**Task requirements**:
The expected output is the data itself, duplicated in full.

____ Data extract

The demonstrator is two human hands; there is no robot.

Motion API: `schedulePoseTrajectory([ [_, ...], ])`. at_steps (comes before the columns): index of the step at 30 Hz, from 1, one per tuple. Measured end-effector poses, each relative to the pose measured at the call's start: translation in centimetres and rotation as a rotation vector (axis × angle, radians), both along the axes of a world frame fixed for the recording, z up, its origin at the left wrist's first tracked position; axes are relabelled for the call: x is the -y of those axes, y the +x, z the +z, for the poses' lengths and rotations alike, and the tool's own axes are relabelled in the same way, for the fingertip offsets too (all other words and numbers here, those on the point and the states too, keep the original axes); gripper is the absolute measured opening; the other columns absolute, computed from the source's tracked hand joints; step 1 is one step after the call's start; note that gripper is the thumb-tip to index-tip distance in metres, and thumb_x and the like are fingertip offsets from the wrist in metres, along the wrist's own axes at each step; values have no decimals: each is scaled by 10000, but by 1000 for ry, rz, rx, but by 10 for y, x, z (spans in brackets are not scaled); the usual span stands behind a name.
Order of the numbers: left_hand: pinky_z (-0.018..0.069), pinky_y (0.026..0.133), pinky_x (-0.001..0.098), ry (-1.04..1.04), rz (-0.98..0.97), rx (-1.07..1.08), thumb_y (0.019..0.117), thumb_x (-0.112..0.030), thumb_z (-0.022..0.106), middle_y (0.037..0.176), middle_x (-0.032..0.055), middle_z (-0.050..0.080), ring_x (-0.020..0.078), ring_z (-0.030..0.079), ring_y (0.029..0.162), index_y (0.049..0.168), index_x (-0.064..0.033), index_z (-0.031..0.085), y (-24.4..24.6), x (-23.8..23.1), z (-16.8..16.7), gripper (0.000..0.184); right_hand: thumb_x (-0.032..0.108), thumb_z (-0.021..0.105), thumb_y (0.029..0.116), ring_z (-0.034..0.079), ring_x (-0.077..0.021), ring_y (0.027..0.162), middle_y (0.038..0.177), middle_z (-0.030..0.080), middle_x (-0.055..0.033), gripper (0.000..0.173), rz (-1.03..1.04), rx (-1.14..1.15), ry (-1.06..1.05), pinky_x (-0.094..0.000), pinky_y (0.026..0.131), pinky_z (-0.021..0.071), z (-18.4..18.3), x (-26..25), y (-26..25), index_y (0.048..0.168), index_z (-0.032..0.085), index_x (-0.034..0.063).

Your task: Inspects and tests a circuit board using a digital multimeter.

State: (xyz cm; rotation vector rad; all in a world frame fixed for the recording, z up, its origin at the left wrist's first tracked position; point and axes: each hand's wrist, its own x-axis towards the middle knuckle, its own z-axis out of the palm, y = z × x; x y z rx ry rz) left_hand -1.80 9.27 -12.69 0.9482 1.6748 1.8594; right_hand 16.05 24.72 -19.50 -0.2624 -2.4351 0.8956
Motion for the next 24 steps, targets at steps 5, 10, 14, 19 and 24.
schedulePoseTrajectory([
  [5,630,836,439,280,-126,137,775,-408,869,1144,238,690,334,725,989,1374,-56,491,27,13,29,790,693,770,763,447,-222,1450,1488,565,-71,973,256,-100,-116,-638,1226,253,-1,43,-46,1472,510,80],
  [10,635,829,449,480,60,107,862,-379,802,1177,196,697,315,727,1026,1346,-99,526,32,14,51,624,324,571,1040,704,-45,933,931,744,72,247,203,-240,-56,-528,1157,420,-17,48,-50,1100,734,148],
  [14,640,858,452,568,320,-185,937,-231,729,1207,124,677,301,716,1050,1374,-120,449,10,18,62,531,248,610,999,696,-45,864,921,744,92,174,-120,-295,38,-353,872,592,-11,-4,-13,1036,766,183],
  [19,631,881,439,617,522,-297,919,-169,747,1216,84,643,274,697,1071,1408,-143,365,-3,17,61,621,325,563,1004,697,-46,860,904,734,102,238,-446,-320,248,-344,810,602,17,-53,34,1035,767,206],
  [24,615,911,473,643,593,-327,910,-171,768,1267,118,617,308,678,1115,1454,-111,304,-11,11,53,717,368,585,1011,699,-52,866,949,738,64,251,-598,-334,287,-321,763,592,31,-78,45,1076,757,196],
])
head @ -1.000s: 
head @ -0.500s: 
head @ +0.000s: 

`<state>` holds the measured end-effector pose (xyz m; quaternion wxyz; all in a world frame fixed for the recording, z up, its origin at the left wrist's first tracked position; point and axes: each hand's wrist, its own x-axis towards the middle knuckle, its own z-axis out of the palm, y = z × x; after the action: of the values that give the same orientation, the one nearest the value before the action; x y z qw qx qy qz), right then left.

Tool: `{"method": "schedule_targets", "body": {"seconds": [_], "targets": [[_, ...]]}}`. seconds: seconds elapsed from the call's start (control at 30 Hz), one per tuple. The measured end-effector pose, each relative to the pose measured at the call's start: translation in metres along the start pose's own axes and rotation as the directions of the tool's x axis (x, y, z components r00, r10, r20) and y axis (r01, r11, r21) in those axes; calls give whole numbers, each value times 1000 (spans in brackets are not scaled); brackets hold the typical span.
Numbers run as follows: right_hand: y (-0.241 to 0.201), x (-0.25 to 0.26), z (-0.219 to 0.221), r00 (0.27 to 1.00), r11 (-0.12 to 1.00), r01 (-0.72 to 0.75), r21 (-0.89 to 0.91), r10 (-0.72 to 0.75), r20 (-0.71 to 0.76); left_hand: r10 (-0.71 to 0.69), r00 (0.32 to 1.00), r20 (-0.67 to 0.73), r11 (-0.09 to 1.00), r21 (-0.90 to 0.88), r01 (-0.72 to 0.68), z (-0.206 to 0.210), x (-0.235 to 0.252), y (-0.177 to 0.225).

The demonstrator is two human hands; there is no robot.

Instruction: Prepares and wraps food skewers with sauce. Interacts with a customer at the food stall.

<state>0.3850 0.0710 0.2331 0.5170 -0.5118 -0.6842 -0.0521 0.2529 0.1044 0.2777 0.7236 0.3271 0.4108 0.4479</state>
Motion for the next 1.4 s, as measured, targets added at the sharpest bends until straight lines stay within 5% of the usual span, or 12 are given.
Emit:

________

**Output of the exercise**:
The demonstrator is two human hands; there is no robot.

Motion API: `schedulePoseTrajectory([ [_, ...], ])`. at_steps (comes before the columns): index of the step at 30 Hz, from 1, one per tuple. Measured end-effector poses, each relative to the pose measured at the call's start: translation in centimetres and rotation as a rotation vector (axis × angle, radians), both along the axes of a world frame fixed for the recording, z up, its origin at the left wrist's first tracked position; axes are relabelled for the call: x is the -y of those axes, y the +x, z the +z, for the poses' lengths and rotations alike, and the tool's own axes are relabelled in the same way, for the fingertip offsets too (all other words and numbers here, those on the point and the states too, keep the original axes); gripper is the absolute measured opening; the other columns absolute, computed from the source's tracked hand joints; step 1 is one step after the call's start; note that gripper is the thumb-tip to index-tip distance in metres, and thumb_x and the like are fingertip offsets from the wrist in metres, along the wrist's own axes at each step; values have no decimals: each is scaled by 10000, but by 1000 for ry, rz, rx, but by 10 for y, x, z (spans in brackets are not scaled); the usual span stands behind a name.
Order of the numbers: left_hand: pinky_z (-0.018..0.069), pinky_y (0.026..0.133), pinky_x (-0.001..0.098), ry (-1.04..1.04), rz (-0.98..0.97), rx (-1.07..1.08), thumb_y (0.019..0.117), thumb_x (-0.112..0.030), thumb_z (-0.022..0.106), middle_y (0.037..0.176), middle_x (-0.032..0.055), middle_z (-0.050..0.080), ring_x (-0.020..0.078), ring_z (-0.030..0.079), ring_y (0.029..0.162), index_y (0.049..0.168), index_x (-0.064..0.033), index_z (-0.031..0.085), y (-24.4..24.6), x (-23.8..23.1), z (-16.8..16.7), gripper (0.000..0.184); right_hand: thumb_x (-0.032..0.108), thumb_z (-0.021..0.105), thumb_y (0.029..0.116), ring_z (-0.034..0.079), ring_x (-0.077..0.021), ring_y (0.027..0.162), middle_y (0.038..0.177), middle_z (-0.030..0.080), middle_x (-0.055..0.033), gripper (0.000..0.173), rz (-1.03..1.04), rx (-1.14..1.15), ry (-1.06..1.05), pinky_x (-0.094..0.000), pinky_y (0.026..0.131), pinky_z (-0.021..0.071), z (-18.4..18.3), x (-26..25), y (-26..25), index_y (0.048..0.168), index_z (-0.032..0.085), index_x (-0.034..0.063).

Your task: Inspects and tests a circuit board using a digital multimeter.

State: (xyz cm; rotation vector rad; all in a world frame fixed for the recording, z up, its origin at the left wrist's first tracked position; point and axes: each hand's wrist, its own x-axis towards the middle knuckle, its own z-axis out of the palm, y = z × x; x y z rx ry rz) left_hand -1.80 9.27 -12.69 0.9482 1.6748 1.8594; right_hand 16.05 24.72 -19.50 -0.2624 -2.4351 0.8956
Motion for the next 24 steps, targets at steps 5, 10, 14, 19 and 24.
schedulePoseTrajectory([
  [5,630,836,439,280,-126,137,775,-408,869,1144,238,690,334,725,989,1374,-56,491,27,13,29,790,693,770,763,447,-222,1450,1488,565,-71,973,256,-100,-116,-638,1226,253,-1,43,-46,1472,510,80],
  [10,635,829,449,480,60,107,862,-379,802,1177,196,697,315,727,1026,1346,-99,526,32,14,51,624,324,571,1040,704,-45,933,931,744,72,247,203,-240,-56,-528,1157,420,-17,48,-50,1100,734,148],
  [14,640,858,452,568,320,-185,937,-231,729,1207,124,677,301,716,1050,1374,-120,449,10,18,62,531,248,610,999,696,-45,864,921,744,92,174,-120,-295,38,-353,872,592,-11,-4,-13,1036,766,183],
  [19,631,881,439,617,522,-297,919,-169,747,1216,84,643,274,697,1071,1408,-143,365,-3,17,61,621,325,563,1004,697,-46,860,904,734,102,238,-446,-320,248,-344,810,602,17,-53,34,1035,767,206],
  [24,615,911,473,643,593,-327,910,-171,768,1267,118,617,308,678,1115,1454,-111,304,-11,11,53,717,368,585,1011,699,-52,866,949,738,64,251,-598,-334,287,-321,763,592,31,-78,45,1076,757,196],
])
head @ -1.000s: 
head @ -0.500s: 
head @ +0.000s: 

`<state>` holds the measured end-effector pose (xyz m; quaternion wxyz; all in a world frame fixed for the recording, z up, its origin at the left wrist's first tracked position; point and axes: each hand's wrist, its own x-axis towards the middle knuckle, its own z-axis out of the palm, y = z × x; after the action: of the values that give the same orientation, the one nearest the value before the action; x y z qw qx qy qz), right then left.

Tool: `{"method": "schedule_targets", "body": {"seconds": [_], "targets": [[_, ...]]}}`. seconds: seconds elapsed from the call's start (control at 30 Hz), one per tuple. The measured end-effector pose, each relative to the pose measured at the call's start: translation in metres along the start pose's own axes and rotation as the directions of the tool's x axis (x, y, z components r00, r10, r20) and y axis (r01, r11, r21) in those axes; calls give whole numbers, each value times 1000 (spans in brackets are not scaled); brackets hold the typical span.
Numbers run as follows: right_hand: y (-0.241 to 0.201), x (-0.25 to 0.26), z (-0.219 to 0.221), r00 (0.27 to 1.00), r11 (-0.12 to 1.00), r01 (-0.72 to 0.75), r21 (-0.89 to 0.91), r10 (-0.72 to 0.75), r20 (-0.71 to 0.76); left_hand: r10 (-0.71 to 0.69), r00 (0.32 to 1.00), r20 (-0.67 to 0.73), r11 (-0.09 to 1.00), r21 (-0.90 to 0.88), r01 (-0.72 to 0.68), z (-0.206 to 0.210), x (-0.235 to 0.252), y (-0.177 to 0.225).

The demonstrator is two human hands; there is no robot.

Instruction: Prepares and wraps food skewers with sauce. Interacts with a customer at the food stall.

<state>0.3850 0.0710 0.2331 0.5170 -0.5118 -0.6842 -0.0521 0.2529 0.1044 0.2777 0.7236 0.3271 0.4108 0.4479</state>
Motion for the next 1.4 s, as measured, targets added at the sharpest bends until straight lines stay within 5% of the usual span, or 12 are given.
Emit:

That completes the answer.